Each morning I try to walk out the door as soon as it is light enough to see. What time of the day is this? Well, it is a moving target most days between the days getting longer and the difference between cloudy and clear skies. I must also admit that there are those mornings that it is just a little harder to get going and the start might be delayed by another cup of coffee. Those mornings are few and far between because you usually pay for that delay somewhere down the line.
Once you are off and going the agenda for the day is often a blank piece of paper. Who knows when chores will be done and you will arrive back in the yard. Some days chores are done around 10:00 and you are free to accomplish one of the many things on the ever growing list of jobs that need to get done. I often find myself saying, “I’ll get it done after chores some morning.” I think that is just my code for, “I will get it done after calving season.” Then there are those mornings when you pull back into the barnyard look at the clock on the pickup and ask, “Is that the right time, is it really noon?”
The days you finish morning chores just in time to start evening chores are when you truly know that you have fallen into the Bermuda triangle known as calving standard time. Those are the days when you fall into the easy chair in the evening and realize that you accomplished nothing more than tending to the cow maternity ward that day. Often those days give you a rewarding feeling, moving from one new calf right to the next one. I like those days, but in the back of your mind you know that there are other days that will not be so great.

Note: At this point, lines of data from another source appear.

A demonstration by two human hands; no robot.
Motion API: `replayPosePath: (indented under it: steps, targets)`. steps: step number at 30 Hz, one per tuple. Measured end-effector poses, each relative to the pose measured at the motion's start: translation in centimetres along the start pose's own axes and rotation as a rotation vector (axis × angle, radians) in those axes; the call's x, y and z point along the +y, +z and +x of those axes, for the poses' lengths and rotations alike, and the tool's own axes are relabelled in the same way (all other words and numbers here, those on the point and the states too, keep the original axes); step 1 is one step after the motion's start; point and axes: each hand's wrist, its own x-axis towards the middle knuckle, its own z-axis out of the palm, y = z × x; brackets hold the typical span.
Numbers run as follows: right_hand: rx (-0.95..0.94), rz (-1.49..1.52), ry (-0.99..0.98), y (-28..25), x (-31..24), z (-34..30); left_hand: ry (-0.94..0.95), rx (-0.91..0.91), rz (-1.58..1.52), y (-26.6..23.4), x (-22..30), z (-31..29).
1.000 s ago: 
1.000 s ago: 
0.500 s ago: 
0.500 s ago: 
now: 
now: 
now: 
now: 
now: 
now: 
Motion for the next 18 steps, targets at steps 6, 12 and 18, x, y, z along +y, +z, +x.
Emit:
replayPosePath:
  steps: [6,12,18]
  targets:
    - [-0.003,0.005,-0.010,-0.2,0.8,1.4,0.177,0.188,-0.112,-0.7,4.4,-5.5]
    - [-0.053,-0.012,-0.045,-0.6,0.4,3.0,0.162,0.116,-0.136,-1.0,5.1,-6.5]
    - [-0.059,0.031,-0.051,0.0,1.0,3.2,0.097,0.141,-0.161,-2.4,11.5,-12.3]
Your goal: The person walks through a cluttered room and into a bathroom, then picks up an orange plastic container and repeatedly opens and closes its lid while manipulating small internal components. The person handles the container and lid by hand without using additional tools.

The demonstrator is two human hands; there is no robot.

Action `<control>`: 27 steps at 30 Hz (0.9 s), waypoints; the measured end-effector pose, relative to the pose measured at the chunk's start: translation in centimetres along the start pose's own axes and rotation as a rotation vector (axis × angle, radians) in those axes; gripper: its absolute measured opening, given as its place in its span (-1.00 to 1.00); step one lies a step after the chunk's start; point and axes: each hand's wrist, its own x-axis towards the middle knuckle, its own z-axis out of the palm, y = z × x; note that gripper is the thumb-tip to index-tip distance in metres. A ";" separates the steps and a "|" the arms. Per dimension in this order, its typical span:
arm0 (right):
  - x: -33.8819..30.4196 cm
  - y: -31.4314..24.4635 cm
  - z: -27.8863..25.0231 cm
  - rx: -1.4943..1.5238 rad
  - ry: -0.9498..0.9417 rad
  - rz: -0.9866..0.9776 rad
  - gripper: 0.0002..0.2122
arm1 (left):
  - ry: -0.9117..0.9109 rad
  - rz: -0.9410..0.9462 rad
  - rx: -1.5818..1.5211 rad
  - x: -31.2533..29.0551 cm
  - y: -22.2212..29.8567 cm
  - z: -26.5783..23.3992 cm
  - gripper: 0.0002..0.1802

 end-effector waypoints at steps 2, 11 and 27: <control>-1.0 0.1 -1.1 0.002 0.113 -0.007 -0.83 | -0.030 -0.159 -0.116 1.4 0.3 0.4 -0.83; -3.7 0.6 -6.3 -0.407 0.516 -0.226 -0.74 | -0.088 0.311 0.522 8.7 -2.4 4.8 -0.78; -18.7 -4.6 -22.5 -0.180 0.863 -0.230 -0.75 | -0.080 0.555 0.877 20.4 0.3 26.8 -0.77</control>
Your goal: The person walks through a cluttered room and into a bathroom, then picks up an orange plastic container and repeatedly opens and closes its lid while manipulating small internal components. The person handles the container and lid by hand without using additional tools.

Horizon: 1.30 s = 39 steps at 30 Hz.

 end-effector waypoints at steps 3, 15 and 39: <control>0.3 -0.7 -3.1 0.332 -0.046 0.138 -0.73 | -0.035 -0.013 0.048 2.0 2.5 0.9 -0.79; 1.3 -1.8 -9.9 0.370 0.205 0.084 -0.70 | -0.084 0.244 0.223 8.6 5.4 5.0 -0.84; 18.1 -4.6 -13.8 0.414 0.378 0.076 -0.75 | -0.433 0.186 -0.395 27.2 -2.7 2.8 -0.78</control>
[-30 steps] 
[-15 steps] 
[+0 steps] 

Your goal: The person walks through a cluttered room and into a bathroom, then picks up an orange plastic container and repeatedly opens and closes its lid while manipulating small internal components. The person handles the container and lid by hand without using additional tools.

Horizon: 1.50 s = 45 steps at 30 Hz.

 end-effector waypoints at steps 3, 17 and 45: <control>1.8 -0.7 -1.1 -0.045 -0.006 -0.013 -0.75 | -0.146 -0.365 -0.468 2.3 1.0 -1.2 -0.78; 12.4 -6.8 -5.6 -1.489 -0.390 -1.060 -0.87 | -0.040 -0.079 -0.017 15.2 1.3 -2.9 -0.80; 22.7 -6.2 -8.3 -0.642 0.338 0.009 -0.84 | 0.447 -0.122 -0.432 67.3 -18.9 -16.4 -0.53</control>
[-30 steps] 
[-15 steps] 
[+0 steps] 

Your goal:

Most often those not-so-great days involve bad weather. Nothing can put the whammy on time like snow, mud, wind and cold, especially when they hit at the same time. Often those days are spent like a MASH triage, running from one disaster to the next. Those are the days when you fall into the easy chair and wonder why you didn’t pick an easier occupation like crash test dummy. Either way, after a couple of those days, you start to lose track of the day of the week. Do we go to church tomorrow? I think we just went two days ago, but that would have been Tuesday. Right?
Calving standard time has physical side effects too. Often I develop a rumpled, disheveled look complete with longer-than-usual hair and a beard. I have been asked do you grow the beard for protection from the elements. Nope, I grow the beard because I forgot to shave after the second day of calving season and I will shave after chores are done. I like to think of it as the wild rugged look, but my family tells me I look like I am living in a refrigerator box under an overpass.
Just like all of the other seasons, calving standard time will end and become a distant memory. I will once again be able to schedule doctor’s appointments, agree to meeting dates and times and maybe start to whittle down the list of things I am going to do when chores are done. Well, that is until we start the period known as daylight planting time.